>>>>

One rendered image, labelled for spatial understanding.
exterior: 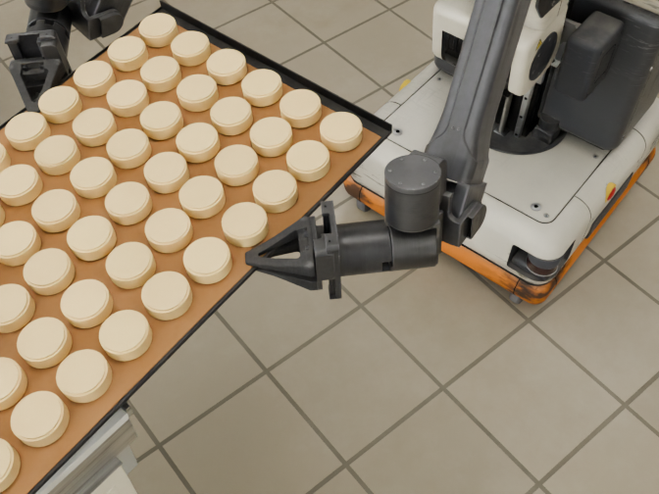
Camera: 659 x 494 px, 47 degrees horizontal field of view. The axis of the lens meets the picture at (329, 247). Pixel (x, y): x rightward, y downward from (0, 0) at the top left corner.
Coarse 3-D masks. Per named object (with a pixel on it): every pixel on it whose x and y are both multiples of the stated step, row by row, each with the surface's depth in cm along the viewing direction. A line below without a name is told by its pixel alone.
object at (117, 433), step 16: (112, 416) 80; (128, 416) 81; (96, 432) 79; (112, 432) 80; (128, 432) 83; (80, 448) 78; (96, 448) 79; (112, 448) 82; (80, 464) 78; (96, 464) 81; (48, 480) 76; (64, 480) 78; (80, 480) 80
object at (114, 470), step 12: (108, 468) 83; (120, 468) 84; (96, 480) 82; (108, 480) 83; (120, 480) 85; (84, 492) 81; (96, 492) 82; (108, 492) 84; (120, 492) 87; (132, 492) 89
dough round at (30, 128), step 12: (12, 120) 94; (24, 120) 93; (36, 120) 93; (12, 132) 92; (24, 132) 92; (36, 132) 92; (48, 132) 94; (12, 144) 93; (24, 144) 92; (36, 144) 93
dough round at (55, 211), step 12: (48, 192) 87; (60, 192) 87; (36, 204) 86; (48, 204) 86; (60, 204) 86; (72, 204) 86; (36, 216) 85; (48, 216) 85; (60, 216) 85; (72, 216) 85; (48, 228) 85; (60, 228) 85
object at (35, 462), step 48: (240, 96) 96; (240, 144) 92; (240, 192) 88; (48, 240) 85; (144, 240) 85; (192, 240) 84; (192, 288) 81; (0, 336) 79; (96, 336) 78; (48, 384) 75; (0, 432) 73

<<<<

Repeat every record above exactly. Omit the pictures.

Task answer:
One rendered image, labelled for spatial understanding.
exterior: 
Camera: 659 x 494 px, 47 degrees horizontal field of view. The axis of the lens meets the picture at (329, 247). Pixel (x, y): x rightward, y downward from (0, 0) at the top left corner.
Coarse 3-D masks. Per named object (with a pixel on it): every pixel on it whose x and y are both multiples of the stated step, row by row, each with the surface's depth in cm along the viewing direction. A line below without a name is told by its pixel alone.
object at (117, 433), step 16: (112, 416) 80; (128, 416) 81; (96, 432) 79; (112, 432) 80; (128, 432) 83; (80, 448) 78; (96, 448) 79; (112, 448) 82; (80, 464) 78; (96, 464) 81; (48, 480) 76; (64, 480) 78; (80, 480) 80
object at (114, 470), step 12: (108, 468) 83; (120, 468) 84; (96, 480) 82; (108, 480) 83; (120, 480) 85; (84, 492) 81; (96, 492) 82; (108, 492) 84; (120, 492) 87; (132, 492) 89
dough round at (30, 128), step 12: (12, 120) 94; (24, 120) 93; (36, 120) 93; (12, 132) 92; (24, 132) 92; (36, 132) 92; (48, 132) 94; (12, 144) 93; (24, 144) 92; (36, 144) 93
dough round at (55, 211), step 12: (48, 192) 87; (60, 192) 87; (36, 204) 86; (48, 204) 86; (60, 204) 86; (72, 204) 86; (36, 216) 85; (48, 216) 85; (60, 216) 85; (72, 216) 85; (48, 228) 85; (60, 228) 85
object at (35, 462), step 48: (240, 96) 96; (240, 144) 92; (240, 192) 88; (48, 240) 85; (144, 240) 85; (192, 240) 84; (192, 288) 81; (0, 336) 79; (96, 336) 78; (48, 384) 75; (0, 432) 73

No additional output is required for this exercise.